- [Task statement]: Please output exactly the part of the records below that opens with the line containing "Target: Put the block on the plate" and closes with the line containing "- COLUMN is", both lines included, and nothing else.
=== Available data ===
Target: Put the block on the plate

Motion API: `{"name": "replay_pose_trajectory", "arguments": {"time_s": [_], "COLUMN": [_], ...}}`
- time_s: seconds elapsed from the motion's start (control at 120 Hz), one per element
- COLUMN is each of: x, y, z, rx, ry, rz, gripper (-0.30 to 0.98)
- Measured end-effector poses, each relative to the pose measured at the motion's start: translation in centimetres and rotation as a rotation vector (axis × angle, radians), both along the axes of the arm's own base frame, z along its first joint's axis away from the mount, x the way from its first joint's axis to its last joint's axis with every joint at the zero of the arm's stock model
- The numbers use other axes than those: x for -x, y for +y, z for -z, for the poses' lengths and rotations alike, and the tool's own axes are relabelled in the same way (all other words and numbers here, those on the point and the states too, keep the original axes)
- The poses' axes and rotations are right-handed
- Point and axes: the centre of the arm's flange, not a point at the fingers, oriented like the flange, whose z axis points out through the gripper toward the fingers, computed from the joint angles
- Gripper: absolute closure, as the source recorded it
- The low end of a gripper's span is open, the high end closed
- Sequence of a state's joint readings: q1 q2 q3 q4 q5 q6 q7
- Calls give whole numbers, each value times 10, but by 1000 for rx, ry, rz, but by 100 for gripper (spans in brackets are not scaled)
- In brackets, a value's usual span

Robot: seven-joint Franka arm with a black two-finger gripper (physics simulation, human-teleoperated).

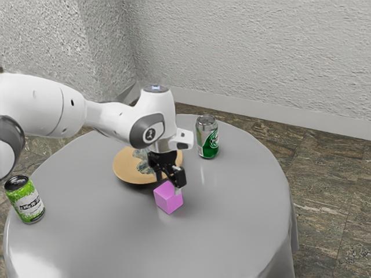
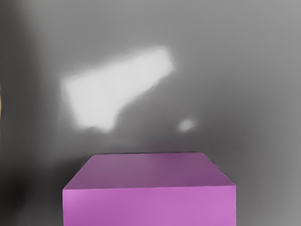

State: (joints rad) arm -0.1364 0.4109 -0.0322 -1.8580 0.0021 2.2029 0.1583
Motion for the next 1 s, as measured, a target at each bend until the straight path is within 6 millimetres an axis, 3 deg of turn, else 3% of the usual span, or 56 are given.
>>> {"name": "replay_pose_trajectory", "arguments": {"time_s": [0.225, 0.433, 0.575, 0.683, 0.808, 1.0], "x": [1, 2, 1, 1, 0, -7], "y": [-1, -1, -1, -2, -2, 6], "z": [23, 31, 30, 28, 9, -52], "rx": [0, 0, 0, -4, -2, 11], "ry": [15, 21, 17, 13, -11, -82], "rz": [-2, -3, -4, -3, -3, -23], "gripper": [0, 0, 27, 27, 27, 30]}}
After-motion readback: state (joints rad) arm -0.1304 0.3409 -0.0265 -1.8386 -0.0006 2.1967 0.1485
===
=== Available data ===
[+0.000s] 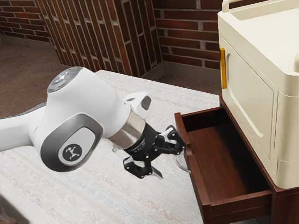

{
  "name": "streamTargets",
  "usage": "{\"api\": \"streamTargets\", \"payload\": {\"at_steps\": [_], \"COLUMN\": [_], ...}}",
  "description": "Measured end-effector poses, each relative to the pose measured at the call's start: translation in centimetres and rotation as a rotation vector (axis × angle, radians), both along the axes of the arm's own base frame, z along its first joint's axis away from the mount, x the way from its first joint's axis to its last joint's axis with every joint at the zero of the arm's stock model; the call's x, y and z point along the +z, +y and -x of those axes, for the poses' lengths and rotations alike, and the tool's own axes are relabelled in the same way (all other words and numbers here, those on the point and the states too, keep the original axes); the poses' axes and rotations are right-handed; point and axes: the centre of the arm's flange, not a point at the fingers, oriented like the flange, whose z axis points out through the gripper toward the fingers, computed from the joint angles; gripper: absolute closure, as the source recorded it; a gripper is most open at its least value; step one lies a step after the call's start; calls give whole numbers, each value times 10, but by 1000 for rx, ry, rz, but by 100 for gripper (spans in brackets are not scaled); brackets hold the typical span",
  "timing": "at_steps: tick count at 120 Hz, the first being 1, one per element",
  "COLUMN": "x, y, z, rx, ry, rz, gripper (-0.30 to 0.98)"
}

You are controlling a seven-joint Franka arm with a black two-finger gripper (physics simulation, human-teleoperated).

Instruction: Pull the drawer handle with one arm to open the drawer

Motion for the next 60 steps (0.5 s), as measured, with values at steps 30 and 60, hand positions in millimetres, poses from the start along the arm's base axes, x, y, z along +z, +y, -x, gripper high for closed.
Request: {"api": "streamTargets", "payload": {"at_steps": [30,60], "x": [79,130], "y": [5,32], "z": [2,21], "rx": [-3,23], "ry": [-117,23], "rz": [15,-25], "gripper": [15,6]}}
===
- [Answer space]:
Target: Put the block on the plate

Motion API: `{"name": "replay_pose_trajectory", "arguments": {"time_s": [_], "COLUMN": [_], ...}}`
- time_s: seconds elapsed from the motion's start (control at 120 Hz), one per element
- COLUMN is each of: x, y, z, rx, ry, rz, gripper (-0.30 to 0.98)

What the exercise asked for is complete.